Any good AI textbook will talk at length about search techniques. Elaine Rich's book was good in this area. Amazon is your FRIEND.
You mentioned here that the graph represents a road network. If the graph is planar, you could use Thorup's Algorithm which creates an O(nlogn) space data structure that takes O(nlogn) time to build and answers queries in O(1) time.
Another approach to this problem would allow you to ignore all of the vertices. If you were to only look at the edges, you can produce a transitive closure array that will show you each vertex that is reachable from any other vertex.
Start with your list of edges:
Va -> Vc
Va -> Vd
....
Create an array with start location as the rows and end location as the columns. Fill the arrays with 0. For each edge in the list of edges, place a one in the start,end coordinate of the edge.

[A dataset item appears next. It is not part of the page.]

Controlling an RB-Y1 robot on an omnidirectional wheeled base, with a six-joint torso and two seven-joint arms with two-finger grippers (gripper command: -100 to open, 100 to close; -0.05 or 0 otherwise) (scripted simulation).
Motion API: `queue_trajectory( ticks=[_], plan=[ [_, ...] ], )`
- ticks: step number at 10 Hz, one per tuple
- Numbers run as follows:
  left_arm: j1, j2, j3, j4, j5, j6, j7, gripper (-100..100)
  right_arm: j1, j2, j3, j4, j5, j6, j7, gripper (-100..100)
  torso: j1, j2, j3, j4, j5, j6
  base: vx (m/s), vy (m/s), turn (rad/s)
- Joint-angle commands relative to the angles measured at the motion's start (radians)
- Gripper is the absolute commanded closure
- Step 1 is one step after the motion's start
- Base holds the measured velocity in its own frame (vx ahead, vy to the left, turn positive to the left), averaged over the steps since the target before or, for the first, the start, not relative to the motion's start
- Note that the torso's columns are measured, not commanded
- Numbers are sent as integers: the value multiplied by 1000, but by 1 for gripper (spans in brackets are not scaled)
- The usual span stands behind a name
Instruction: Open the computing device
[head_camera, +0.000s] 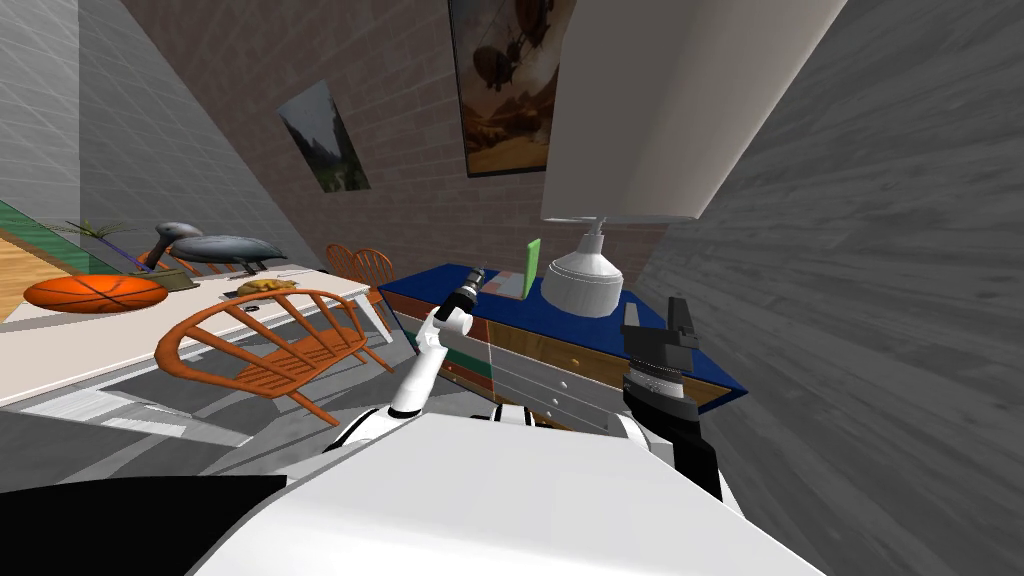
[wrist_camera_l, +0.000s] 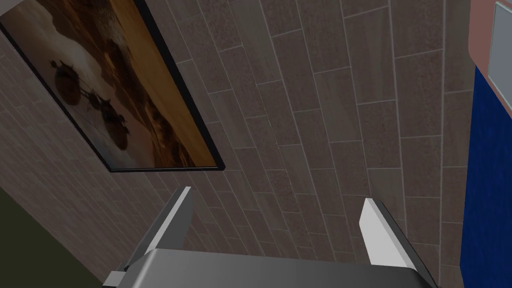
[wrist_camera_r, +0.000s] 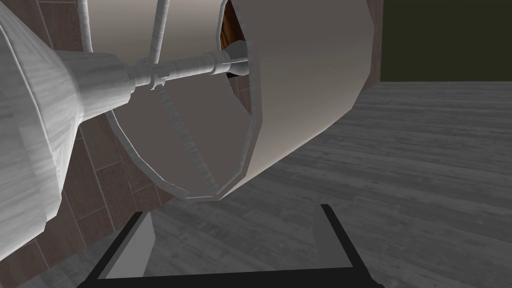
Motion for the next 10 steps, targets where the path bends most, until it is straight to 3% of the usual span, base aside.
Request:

Now you iterate a few times until either V1,V2 is 1 or there are no changes.
For each row:
NextRowN = RowN
For each column that is true for RowN
Use boolean OR to OR in the results of that row of that number with the current NextRowN.
Set RowN to NextRowN
If you run this algorithm until the end, you will quickly have a complete list of all reachable vertices without looking at any of them. The runtime is proportional to the number of edges. This would work well with a reasonable implementation and a reasonable number of edges.
A slightly more complex version of this algorithm would be to only calculate the vertices reachable by V1. To do this, you would focus your scope on the ones that are currently reachable at any given time. You can also limit adding rows to only one time, since the other rows are never changing.
In order to be sure, you either have to find a path, or traverse all vertices that are reachable from V1 once.
I would recommend an implementation of depth first or breadth first search that stops when it encounters a vertex that it has already seen. The vertex will be processed on the first occurrence only. You need to make sure that the search starts at V1 and stops when it runs out of vertices or encounters V2.